== WHAT IS REQUIRED ==
Reproduce every line of the listing below exactly.
= = =
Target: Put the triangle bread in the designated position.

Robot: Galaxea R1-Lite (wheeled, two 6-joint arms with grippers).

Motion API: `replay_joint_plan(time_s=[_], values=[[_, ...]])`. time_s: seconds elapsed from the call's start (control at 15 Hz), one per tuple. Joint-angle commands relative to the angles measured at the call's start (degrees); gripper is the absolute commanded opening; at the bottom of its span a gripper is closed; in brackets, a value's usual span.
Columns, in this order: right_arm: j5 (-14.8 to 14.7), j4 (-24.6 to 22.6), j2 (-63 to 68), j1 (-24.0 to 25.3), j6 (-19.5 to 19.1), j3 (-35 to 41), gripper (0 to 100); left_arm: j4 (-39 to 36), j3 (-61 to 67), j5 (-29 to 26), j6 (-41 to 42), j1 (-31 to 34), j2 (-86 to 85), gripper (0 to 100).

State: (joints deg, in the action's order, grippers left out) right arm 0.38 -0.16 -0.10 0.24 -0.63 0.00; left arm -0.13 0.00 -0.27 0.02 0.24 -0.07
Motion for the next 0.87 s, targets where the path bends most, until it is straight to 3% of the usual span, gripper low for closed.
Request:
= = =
== PROBLEM SOLUTION ==
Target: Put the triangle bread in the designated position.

Robot: Galaxea R1-Lite (wheeled, two 6-joint arms with grippers).

Motion API: `replay_joint_plan(time_s=[_], values=[[_, ...]])`. time_s: seconds elapsed from the call's start (control at 15 Hz), one per tuple. Joint-angle commands relative to the angles measured at the call's start (degrees); gripper is the absolute commanded opening; at the bottom of its span a gripper is closed; in brackets, a value's usual span.
Columns, in this order: right_arm: j5 (-14.8 to 14.7), j4 (-24.6 to 22.6), j2 (-63 to 68), j1 (-24.0 to 25.3), j6 (-19.5 to 19.1), j3 (-35 to 41), gripper (0 to 100); left_arm: j4 (-39 to 36), j3 (-61 to 67), j5 (-29 to 26), j6 (-41 to 42), j1 (-31 to 34), j2 (-86 to 85), gripper (0 to 100).

State: (joints deg, in the action's order, grippers left out) right arm 0.38 -0.16 -0.10 0.24 -0.63 0.00; left arm -0.13 0.00 -0.27 0.02 0.24 -0.07
Motion for the next 0.87 s, targets where the path bends most, until it is straight to 3% of the usual span, gripper low for closed.
Request:

There is no more to the output.